Selasa, 04 Desember 2012

Langkah Di Atas Kaca


Dalam lelah aku berjalan diatas lantai kaca, indah sekali, nyata namun pastinya mudah sekali pecah. Mataku menerawang ke depan, kosong, gemericik air berlalu begitu saja tanpa kesan. Segenap pikiran dan perasaan tentang harapan bergumul seru dengan kenyataan. Tersakiti oleh kenyataan yang jauh dari tuntunan, hanya mampu memohon pada Tuhan, "bila berkenan, datangkan seseorang yang mampu membimbing aku dalamMU"

Entah benar atau tidak seseorang tiba-tiba datang menghampiriku. "Hei, aku ingin dekat denganmu" dan kujawab,"Tidak, kau tak akan sanggup berjalan bersamaku diatas lantai kaca ini. Rumpil dan mudah pecah". "Tidak disitu, aku akan membuat sebuah rumah kayu buatmu." Seperti ditampar selaksa badai. Aku terhenyak, kutatap dirinya yang tak begitu jelas dalam remang remang rembulan malam itu. "Siapakah kamu? dari manakah kamu datang? siapa yang mengirimmu padaku?" Tapi dia hanya terdiam, lalu pergi begitu saja.  
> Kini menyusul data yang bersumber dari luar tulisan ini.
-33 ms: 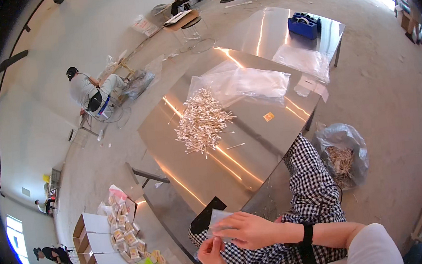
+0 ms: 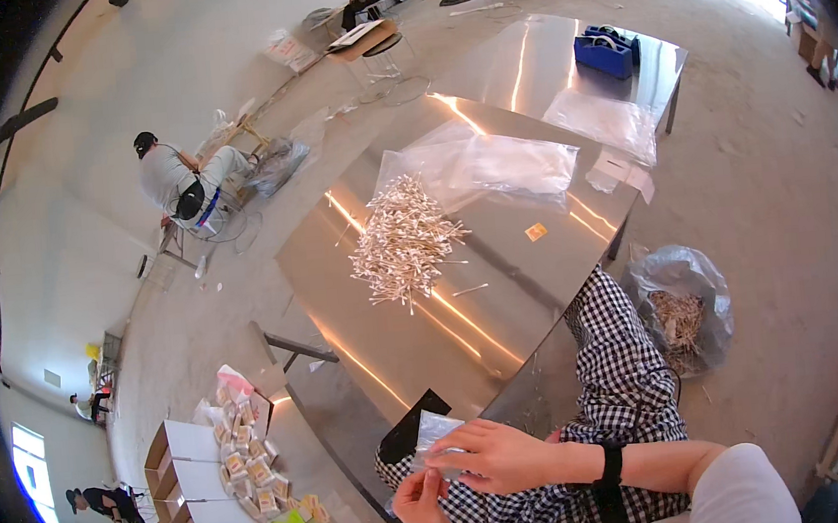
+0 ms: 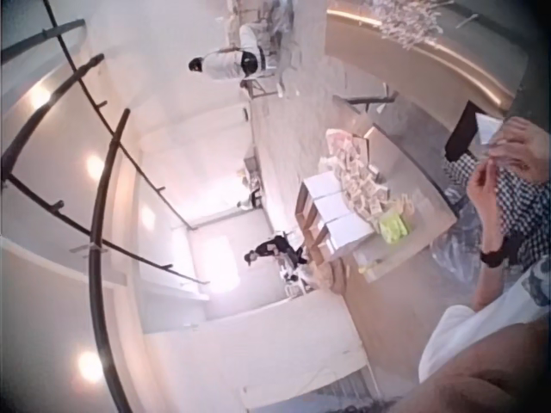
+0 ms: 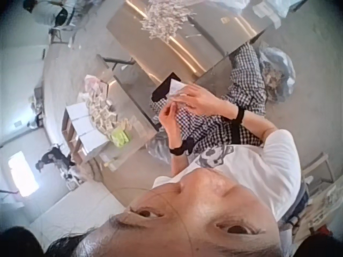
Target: Sorting and counting cotton swabs on a metal table and placing them into a plastic bag.
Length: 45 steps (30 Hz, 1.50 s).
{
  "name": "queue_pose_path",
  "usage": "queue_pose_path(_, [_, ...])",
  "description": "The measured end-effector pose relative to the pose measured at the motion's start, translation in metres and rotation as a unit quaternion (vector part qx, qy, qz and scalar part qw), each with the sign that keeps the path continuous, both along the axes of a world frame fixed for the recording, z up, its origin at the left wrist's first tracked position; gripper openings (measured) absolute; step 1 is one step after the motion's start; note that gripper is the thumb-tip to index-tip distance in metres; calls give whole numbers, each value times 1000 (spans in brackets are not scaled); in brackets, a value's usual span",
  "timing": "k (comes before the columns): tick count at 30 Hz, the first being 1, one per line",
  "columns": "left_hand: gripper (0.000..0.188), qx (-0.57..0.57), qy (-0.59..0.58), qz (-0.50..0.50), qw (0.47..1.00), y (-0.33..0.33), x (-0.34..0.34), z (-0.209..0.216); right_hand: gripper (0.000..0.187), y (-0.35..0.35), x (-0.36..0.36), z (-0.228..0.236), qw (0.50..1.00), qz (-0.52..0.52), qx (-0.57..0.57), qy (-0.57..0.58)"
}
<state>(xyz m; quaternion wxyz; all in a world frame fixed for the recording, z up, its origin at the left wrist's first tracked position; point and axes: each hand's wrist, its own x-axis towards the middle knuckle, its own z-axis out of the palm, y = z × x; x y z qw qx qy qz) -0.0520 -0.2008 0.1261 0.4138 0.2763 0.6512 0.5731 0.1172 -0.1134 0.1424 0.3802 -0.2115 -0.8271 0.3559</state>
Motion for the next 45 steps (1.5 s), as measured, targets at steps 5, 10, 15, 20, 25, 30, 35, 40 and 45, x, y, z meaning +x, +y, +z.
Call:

Sehari kemudian dia datang lagi, penuh semangat, seakan akan  memang menginginkan aku ada dalam hidupnya. Kusambut datangnya tanpa pikiran buruk sedikitpun. Aku duduik dan mencoba menerima dirinya. Apa adanya. Tanpa melihat siapa dia, seperti apa dia. Aku kesampingkan semua, aku hanya meyakini, bila datang orang yang bisa membimbingku dalamNYA, bisa bercakap dalam bahasaNYA, maka tak ada hakku utk menolak uluran tangannya. 

"Boleh aku bertanya?" selalu itu yang dia katakan sebelum berbicara, dan selalu "Ya" yang menjadi jawabanku. Kubiarkan ingatanku dilucuti, semua yang ingin diketahui aku berikan. Tapi seperti hari sebelumnya, lalu dia pergi begitu saja.

Selalu begitu, berulang kali, mendekat lalu menjauh, mendekat lalu menjauh. Dan akhirnya aku pun kelelahan. Aku katakan, "Sudahlah bila memang aku bukan bagian dari cita-citamu untuk apa masih datang padaku? bukankah itu hanya membuang-buang waktumu? pergikan saja aku dari kehidupanmu. Anggap aku tak pernah ada."  Dia menjawab, "Jujur, semenjak aku kenal dirimu ada warna lain yang berharga dalam hidupku. Hidupku lebih bermakna, bersahaja karena belajar dengan mindset hidupmu yang penuh sinergi. Kalaulah berkenan aku tetap ingin jadi teman/sahabatmu. Semangat dan kuatnya hidupmu juga memotivasiku.". Aku terdiam sejenak, jujur, semenjak dia menawarkan sebuah rumah kayu buatku, aku membuka diri padanya, saat itu sudah mulai tumbuh harapan-harapan, rasa suka dan aku mulai menikmatinya. Namun, dengan kata-katanya barusan, semua harapan dengan serta merta tertutup. Dia sudah menutup pintu sebelum pintunya benar-benar terbuka. 

Akupun mulai berpikir untuk menghentikan semua permainan ini. Aku tak mau larut terlalu dalam. Aku tak mau terbawa hanyut, karena aku tahu aku pasti akan terhempas diujung sana. Aku diam dalam sebuah pesan darinya yang tersampaikan untukku. Kubiarkan. 

"Kau boleh abaikan aku, kau bisa lupakan aku, tapi tolong, jangan biarkan aku minum kopi snediri malam ini." Sebuah permintaan yang tak pernah benar-benar dia ucapkan padaku, lebih mirip sebagai satu gumam yang samar-samar. Namun aku sempat menangkap pesannya. Aku datangi dia malam itu, bercakap dalam panjangnya malam, dan berakhir pada kesimpulanku. Aku harus melindungi diriku sendiri bila tak ingin terhempas dalam arusnya yang penuh gelombang. Sebentar beriak sebentar diam. 

Sudahlah, aku beringsut. Dan pintupun tertutup sebelum benar-benar terbuka. Aku meneruskan berjalan diatas lantai kaca, menerima apa yang ada, menikmati keindahan yang aku punya. Entah sampai ujung mana kan kususuri jalan ini. Diatas lantai kaca.